Your goal:
As the answer, set down the lines below from the one containing "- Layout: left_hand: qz" through the one containing "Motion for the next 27", exactly and inclusively, and no others.

Input material:

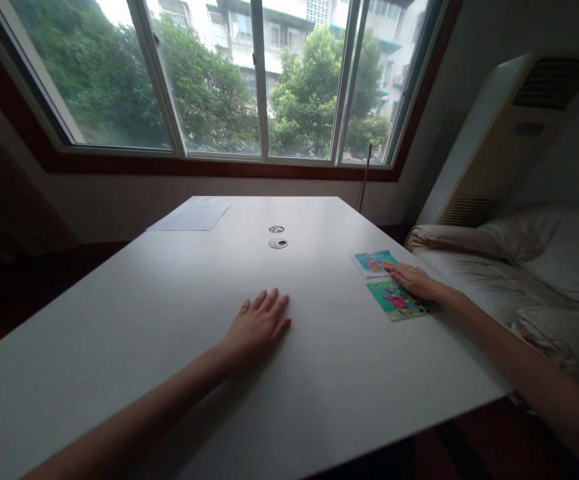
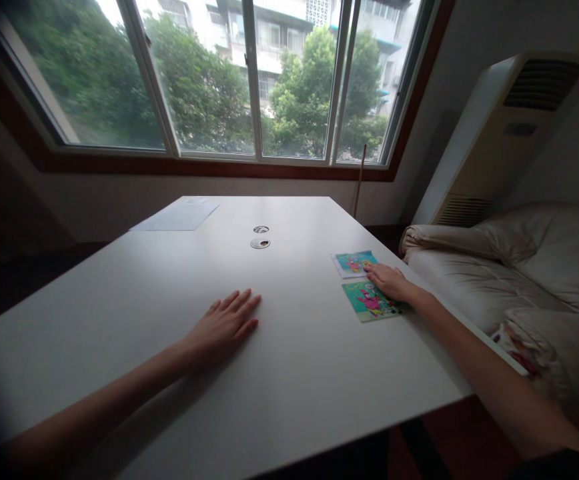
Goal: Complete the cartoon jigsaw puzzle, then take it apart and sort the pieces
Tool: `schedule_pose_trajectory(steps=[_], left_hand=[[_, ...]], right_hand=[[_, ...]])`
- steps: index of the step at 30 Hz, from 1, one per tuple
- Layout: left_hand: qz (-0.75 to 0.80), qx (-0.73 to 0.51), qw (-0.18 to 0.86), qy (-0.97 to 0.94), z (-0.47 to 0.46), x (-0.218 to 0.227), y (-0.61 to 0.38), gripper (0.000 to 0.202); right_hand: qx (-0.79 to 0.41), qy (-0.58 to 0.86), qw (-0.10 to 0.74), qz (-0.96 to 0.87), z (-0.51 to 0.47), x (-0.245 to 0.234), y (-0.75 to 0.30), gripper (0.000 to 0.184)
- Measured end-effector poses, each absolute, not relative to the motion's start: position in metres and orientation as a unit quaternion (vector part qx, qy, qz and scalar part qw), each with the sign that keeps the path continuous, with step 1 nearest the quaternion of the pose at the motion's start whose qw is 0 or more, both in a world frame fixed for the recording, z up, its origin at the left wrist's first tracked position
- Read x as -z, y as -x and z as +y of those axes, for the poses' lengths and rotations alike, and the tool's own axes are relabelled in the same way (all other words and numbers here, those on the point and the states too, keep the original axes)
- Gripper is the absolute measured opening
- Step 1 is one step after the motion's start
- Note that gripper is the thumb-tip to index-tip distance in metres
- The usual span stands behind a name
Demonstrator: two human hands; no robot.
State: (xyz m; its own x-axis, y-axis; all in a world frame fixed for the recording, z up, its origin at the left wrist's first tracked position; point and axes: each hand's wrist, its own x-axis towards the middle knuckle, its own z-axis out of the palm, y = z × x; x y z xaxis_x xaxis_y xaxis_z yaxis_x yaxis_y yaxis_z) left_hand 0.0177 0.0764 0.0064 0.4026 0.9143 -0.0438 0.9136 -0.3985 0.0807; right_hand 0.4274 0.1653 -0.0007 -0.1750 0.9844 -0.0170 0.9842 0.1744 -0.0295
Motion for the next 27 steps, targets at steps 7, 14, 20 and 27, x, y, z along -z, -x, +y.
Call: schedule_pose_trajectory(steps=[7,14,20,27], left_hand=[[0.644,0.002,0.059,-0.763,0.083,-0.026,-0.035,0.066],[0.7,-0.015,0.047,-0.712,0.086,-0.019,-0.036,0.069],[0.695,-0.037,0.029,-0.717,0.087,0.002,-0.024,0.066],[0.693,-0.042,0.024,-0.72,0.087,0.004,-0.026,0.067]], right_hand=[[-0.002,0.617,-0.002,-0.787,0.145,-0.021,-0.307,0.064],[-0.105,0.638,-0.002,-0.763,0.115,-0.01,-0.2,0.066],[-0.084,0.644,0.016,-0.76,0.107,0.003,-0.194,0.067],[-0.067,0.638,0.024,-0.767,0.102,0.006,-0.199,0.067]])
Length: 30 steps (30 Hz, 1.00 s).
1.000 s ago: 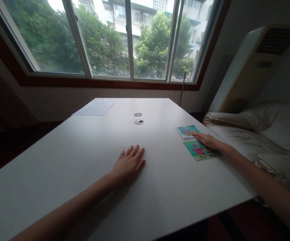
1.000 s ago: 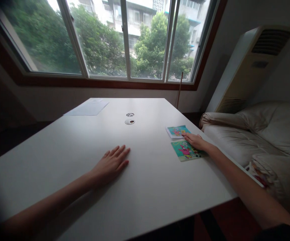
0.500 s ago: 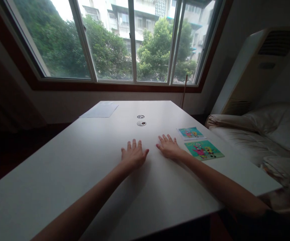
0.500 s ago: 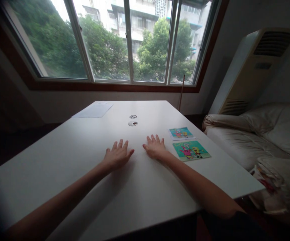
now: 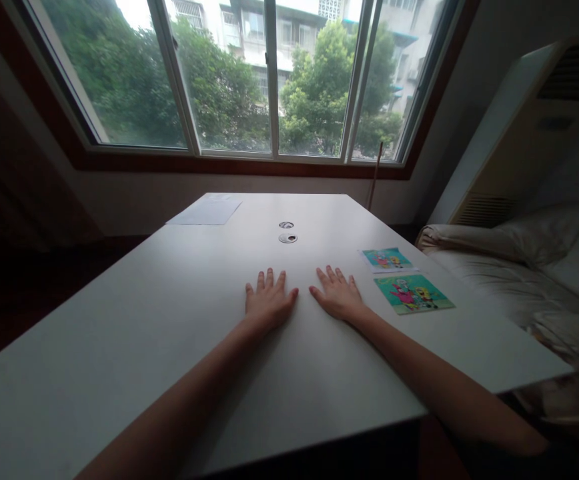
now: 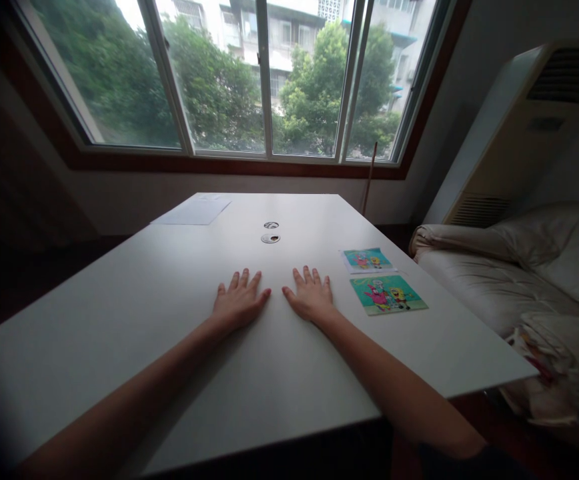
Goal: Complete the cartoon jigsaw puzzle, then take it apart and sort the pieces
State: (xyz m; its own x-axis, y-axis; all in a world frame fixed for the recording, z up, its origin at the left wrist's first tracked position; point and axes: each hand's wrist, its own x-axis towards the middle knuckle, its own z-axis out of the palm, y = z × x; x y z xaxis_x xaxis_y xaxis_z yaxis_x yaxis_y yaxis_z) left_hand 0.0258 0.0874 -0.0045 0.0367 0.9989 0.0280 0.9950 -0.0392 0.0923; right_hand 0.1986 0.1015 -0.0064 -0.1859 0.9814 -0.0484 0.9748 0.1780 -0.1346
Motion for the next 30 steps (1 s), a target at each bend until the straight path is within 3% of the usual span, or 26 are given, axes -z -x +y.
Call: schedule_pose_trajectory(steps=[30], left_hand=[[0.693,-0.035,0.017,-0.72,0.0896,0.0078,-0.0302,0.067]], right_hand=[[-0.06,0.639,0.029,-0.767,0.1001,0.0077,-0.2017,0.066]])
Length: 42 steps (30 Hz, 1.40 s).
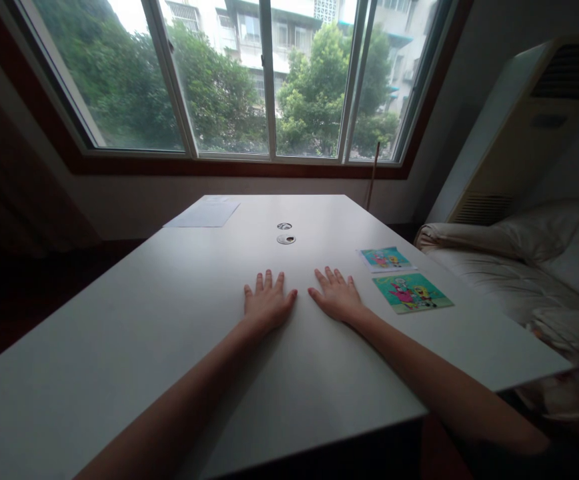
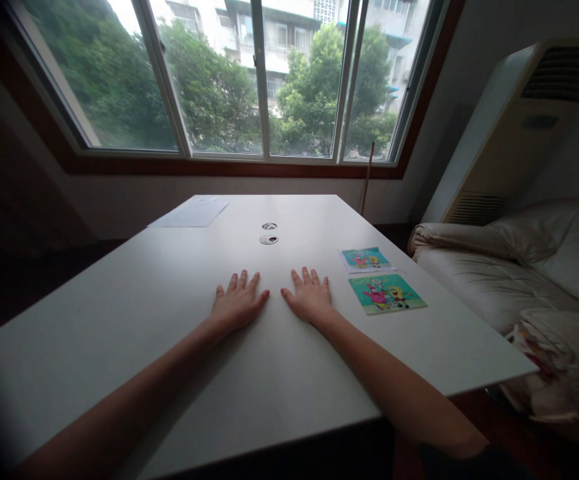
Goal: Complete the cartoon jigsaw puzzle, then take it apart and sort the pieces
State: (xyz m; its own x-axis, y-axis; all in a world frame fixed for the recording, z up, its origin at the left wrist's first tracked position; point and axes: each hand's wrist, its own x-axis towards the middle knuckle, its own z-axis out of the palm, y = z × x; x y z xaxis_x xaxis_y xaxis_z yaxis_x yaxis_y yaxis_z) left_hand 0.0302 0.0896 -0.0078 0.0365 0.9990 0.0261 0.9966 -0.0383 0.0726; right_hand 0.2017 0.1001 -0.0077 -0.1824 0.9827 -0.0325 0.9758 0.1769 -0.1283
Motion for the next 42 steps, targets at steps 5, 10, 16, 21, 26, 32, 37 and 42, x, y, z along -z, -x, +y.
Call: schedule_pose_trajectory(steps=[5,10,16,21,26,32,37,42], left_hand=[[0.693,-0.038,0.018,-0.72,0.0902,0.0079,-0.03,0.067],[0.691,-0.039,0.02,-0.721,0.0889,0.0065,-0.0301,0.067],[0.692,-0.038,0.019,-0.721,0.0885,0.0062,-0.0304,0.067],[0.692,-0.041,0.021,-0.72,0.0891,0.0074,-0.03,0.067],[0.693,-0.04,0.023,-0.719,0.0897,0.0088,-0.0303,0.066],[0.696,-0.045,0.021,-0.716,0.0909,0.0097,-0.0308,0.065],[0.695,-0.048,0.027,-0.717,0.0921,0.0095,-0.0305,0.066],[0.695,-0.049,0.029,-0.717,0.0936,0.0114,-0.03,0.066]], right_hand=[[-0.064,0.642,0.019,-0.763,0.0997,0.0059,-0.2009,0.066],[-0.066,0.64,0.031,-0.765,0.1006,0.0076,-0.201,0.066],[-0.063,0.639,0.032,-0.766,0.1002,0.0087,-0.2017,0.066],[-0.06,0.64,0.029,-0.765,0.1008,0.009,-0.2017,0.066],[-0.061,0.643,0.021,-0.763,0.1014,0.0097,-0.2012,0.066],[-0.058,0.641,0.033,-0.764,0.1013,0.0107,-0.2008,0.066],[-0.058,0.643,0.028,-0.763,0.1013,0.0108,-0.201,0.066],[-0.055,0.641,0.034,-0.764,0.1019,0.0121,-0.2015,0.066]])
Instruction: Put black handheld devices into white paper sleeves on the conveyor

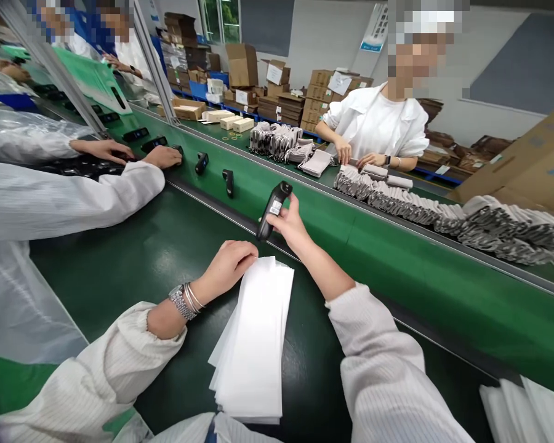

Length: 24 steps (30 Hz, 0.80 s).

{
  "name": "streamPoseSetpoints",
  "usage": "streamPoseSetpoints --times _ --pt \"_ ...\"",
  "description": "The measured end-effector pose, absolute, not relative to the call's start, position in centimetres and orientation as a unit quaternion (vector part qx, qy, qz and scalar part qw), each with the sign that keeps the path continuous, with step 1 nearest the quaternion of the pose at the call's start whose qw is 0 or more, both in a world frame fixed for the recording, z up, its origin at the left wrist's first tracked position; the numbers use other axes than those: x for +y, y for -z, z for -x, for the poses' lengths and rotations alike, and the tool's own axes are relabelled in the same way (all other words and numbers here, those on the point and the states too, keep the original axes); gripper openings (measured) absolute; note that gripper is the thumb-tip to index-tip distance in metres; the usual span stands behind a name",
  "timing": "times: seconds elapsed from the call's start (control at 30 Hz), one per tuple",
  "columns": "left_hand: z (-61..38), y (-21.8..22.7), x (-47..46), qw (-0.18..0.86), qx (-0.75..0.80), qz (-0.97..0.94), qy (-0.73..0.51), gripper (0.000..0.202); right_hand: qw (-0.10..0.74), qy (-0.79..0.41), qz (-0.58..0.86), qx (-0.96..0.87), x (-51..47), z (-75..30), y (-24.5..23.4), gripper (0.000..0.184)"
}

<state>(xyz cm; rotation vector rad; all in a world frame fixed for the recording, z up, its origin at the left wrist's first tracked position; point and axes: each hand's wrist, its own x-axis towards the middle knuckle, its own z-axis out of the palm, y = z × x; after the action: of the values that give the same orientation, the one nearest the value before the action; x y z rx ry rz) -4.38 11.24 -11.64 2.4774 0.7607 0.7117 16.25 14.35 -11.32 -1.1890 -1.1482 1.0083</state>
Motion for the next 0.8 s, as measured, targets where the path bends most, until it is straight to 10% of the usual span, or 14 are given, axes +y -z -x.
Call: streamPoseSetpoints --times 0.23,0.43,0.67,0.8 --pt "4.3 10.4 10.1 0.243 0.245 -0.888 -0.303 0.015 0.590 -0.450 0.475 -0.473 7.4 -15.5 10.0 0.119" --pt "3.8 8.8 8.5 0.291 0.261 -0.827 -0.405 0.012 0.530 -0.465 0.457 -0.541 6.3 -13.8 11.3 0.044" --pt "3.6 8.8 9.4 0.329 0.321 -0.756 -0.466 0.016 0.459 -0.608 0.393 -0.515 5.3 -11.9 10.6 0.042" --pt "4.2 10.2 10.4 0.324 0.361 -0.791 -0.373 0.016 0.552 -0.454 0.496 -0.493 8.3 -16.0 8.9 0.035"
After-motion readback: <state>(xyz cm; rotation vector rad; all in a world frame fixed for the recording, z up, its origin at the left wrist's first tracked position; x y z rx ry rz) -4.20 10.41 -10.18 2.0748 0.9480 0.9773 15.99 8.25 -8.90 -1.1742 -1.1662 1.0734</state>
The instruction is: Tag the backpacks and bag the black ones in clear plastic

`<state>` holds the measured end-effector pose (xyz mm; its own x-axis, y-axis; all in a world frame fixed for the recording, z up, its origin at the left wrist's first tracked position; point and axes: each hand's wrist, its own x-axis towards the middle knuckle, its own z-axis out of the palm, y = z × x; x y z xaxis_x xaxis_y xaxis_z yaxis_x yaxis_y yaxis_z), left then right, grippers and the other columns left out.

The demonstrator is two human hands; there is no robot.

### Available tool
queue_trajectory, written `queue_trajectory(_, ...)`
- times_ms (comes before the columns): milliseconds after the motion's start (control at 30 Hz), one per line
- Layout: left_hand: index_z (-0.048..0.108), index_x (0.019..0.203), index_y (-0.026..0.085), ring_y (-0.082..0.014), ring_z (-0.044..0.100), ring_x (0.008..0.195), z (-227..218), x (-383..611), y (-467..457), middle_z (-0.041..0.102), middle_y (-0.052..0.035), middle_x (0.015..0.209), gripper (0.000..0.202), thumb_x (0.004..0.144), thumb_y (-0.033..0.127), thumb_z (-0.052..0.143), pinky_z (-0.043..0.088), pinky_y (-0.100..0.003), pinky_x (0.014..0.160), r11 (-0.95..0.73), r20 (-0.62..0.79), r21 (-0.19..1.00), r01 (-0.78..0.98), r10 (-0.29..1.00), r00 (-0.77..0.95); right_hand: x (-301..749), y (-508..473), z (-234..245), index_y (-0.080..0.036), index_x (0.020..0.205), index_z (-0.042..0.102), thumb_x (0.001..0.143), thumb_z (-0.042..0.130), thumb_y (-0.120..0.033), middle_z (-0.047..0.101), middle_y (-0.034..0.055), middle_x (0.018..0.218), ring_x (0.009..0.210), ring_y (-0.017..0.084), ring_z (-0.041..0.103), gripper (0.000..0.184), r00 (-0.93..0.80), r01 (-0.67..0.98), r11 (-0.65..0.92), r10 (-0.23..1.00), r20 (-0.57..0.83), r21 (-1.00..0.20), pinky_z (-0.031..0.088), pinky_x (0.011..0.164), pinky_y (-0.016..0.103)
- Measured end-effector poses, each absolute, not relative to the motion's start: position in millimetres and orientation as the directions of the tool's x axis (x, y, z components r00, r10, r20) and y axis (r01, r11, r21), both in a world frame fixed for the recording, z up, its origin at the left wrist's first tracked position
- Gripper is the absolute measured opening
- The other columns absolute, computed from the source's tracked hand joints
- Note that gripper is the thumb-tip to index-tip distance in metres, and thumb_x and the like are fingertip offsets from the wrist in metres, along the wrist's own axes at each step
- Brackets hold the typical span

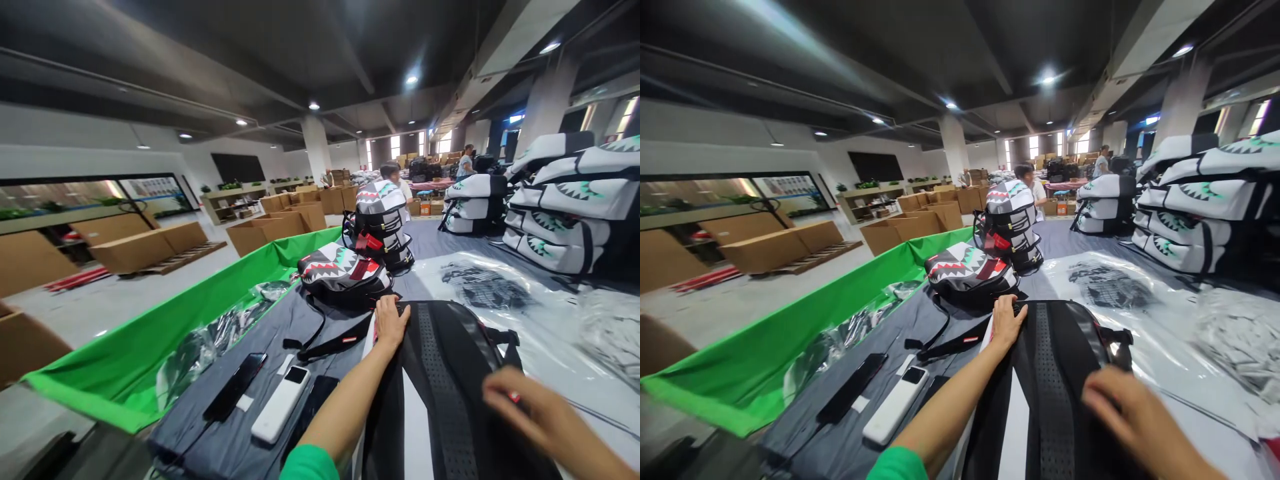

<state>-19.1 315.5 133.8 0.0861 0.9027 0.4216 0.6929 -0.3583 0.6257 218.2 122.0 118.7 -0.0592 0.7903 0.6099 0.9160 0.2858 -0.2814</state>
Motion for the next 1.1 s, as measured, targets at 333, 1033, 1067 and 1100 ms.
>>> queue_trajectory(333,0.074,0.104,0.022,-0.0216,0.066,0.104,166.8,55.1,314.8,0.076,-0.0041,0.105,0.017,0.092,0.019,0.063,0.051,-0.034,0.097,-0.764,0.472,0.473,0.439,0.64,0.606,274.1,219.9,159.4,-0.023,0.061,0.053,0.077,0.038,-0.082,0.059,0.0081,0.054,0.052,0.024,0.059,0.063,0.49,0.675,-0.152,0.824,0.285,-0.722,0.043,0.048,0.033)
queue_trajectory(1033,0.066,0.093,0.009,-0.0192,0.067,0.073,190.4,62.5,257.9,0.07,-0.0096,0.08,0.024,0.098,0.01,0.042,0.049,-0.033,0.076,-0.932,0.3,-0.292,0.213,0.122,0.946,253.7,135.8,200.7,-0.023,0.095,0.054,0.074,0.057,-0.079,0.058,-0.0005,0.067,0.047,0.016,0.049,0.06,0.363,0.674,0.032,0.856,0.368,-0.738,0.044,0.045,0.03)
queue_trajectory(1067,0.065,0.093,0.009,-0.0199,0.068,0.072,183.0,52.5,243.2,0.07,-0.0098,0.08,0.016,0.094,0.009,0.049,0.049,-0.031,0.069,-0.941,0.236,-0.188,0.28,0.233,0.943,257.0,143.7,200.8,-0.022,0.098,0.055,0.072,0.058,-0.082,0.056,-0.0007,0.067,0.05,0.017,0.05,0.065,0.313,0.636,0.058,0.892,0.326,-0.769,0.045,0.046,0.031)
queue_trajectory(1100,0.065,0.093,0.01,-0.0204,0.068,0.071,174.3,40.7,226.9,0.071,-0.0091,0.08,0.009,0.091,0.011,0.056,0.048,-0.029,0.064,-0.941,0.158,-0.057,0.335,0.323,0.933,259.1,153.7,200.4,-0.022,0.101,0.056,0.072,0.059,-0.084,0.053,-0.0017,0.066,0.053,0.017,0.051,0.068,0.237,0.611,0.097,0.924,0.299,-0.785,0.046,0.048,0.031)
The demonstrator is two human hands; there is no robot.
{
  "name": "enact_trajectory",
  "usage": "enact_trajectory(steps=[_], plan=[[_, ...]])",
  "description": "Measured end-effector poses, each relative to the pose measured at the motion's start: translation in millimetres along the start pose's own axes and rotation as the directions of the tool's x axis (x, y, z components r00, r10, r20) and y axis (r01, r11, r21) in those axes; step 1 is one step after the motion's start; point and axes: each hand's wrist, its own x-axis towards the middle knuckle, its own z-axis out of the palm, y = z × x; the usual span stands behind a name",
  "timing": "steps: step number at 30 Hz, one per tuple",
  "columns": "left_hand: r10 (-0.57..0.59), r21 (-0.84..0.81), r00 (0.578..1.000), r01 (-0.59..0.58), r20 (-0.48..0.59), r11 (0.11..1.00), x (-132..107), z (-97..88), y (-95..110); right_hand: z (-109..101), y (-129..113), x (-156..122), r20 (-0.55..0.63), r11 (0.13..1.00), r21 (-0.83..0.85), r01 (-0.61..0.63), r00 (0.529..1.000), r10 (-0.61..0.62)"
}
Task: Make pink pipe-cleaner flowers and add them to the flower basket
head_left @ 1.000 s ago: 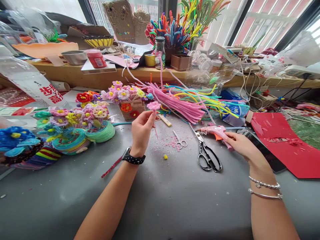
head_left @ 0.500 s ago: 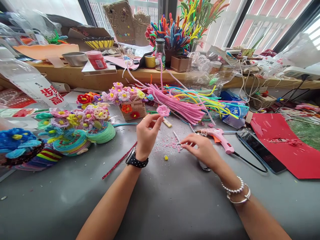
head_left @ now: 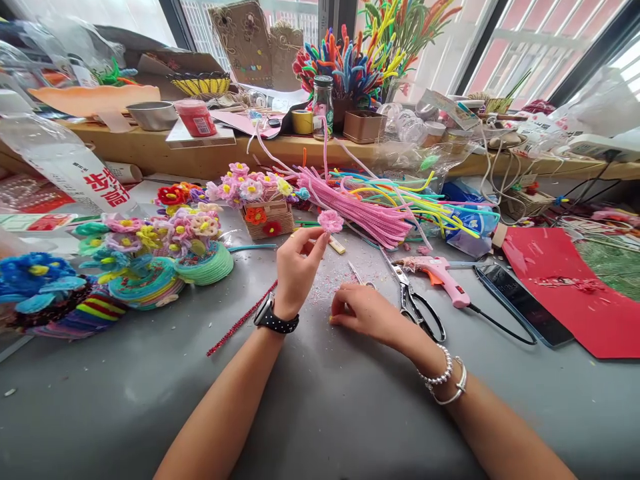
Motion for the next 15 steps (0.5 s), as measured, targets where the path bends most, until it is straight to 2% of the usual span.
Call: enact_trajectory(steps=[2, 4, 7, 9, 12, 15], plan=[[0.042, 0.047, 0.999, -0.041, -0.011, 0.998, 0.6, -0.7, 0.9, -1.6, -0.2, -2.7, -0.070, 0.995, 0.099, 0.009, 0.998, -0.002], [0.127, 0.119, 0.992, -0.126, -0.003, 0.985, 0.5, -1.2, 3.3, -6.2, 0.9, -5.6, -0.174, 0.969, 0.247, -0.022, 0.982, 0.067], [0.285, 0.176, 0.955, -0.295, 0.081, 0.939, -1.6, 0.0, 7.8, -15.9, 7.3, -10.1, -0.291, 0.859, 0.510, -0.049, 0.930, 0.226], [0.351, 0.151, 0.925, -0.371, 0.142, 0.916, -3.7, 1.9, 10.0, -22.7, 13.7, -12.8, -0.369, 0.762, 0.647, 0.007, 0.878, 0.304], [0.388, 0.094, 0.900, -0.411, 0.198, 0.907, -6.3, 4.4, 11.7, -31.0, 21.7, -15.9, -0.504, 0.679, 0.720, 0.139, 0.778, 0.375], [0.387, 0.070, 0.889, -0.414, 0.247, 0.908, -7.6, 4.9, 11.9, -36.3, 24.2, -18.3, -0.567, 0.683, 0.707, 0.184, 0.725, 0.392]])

Task result:
- Layout: left_hand: qz (-0.75 to 0.80), qx (-0.73 to 0.51), qw (-0.18 to 0.86), qy (-0.97 to 0.94), z (-0.47 to 0.46), x (-0.218 to 0.227), y (-0.61 to 0.38), gripper (0.000 to 0.202); right_hand: qx (-0.79 to 0.41), qy (-0.58 to 0.86), qw (-0.10 to 0.74), qz (-0.96 to 0.87), z (-0.51 to 0.47), x (-0.245 to 0.234), y (-0.75 to 0.30), gripper (0.000 to 0.184)
- Measured end-effector poses, each absolute, not relative to the motion's start: position in metres and orientation as a unit quaternion (vector part qx, qy, qz and scalar part qw), each with the sign that keeps the path continuous, with step 1 nearest the quaternion of the pose at the motion's start whose qw is 0 or more, both in a world frame fixed for the recording, z up, its origin at the left wrist's first tracked position
- Read x as -z, y as -x and z as +y of those axes, for the poses' lengths and rotations alike, and the tool's own axes are relabelled in the same way (all other words and numbers here, those on the point and the states too, keep the original axes)
- Gripper is the absolute measured opening
- Step 1 is one step after the motion's start
- Note that gripper is the thumb-tip to index-tip distance in metres
- The usual span stands behind a name
Demonstrator: two human hands; no robot.
State: (xyz m; its own x-axis, y-axis; all in a world frame fixed for the recording, z up, its origin at the left wrist's first tracked position; point and axes: each hand's wrist, its own x-axis towards the middle knuckle, its own z-axis out of the palm, y = z × x; x y z xaxis_x xaxis_y xaxis_z yaxis_x yaxis_y yaxis_z) left_hand 0.0177 0.0764 0.0064 0.4026 0.9143 -0.0438 0.9136 -0.3985 0.0807; right_hand 0.4274 0.1653 -0.0007 -0.1750 0.9844 -0.0170 0.9842 0.1744 -0.0295
Motion for the next 27 steps, targets at steps 7, 14, 20 and 27, x, y, z along -z, -x, +y.

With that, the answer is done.